▶ **TASK DESCRIPTION**
Go to the line below containing "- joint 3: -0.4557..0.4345" and print exactly from there through the line containing "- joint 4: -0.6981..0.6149", both included. Print nothing else.

▶ **DATA SECTION**
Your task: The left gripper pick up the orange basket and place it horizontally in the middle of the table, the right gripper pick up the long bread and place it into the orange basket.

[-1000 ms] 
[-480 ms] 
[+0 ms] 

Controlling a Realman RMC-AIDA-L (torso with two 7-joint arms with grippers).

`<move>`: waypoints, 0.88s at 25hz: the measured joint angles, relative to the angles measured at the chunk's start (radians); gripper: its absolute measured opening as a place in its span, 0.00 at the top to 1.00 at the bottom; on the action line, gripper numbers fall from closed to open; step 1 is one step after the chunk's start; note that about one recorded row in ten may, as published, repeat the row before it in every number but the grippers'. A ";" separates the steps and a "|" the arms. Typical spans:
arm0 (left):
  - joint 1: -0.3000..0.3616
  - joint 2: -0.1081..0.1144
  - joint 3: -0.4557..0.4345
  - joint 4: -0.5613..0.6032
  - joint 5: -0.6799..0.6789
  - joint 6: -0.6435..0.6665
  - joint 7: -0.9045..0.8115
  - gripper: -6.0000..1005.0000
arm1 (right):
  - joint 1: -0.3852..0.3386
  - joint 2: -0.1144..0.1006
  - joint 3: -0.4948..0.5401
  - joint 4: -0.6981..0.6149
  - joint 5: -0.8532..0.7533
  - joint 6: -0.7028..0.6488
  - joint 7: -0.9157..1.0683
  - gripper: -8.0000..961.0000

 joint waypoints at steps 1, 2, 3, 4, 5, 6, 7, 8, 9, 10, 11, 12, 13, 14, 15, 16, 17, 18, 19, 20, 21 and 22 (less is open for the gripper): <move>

▶ **EXERCISE SOLUTION**
  - joint 3: -0.4557..0.4345
  - joint 4: -0.5613..0.6032
  - joint 5: -0.6799..0.6789
  - joint 6: -0.6435..0.6665
  - joint 7: -0.9045..0.8115
  - gripper: -6.0000..1005.0000
arm1 (right):
  - joint 1: -0.3852..0.3386
  - joint 2: -0.1144..0.1006
  - joint 3: -0.4948..0.5401
  - joint 4: -0.6981..0.6149

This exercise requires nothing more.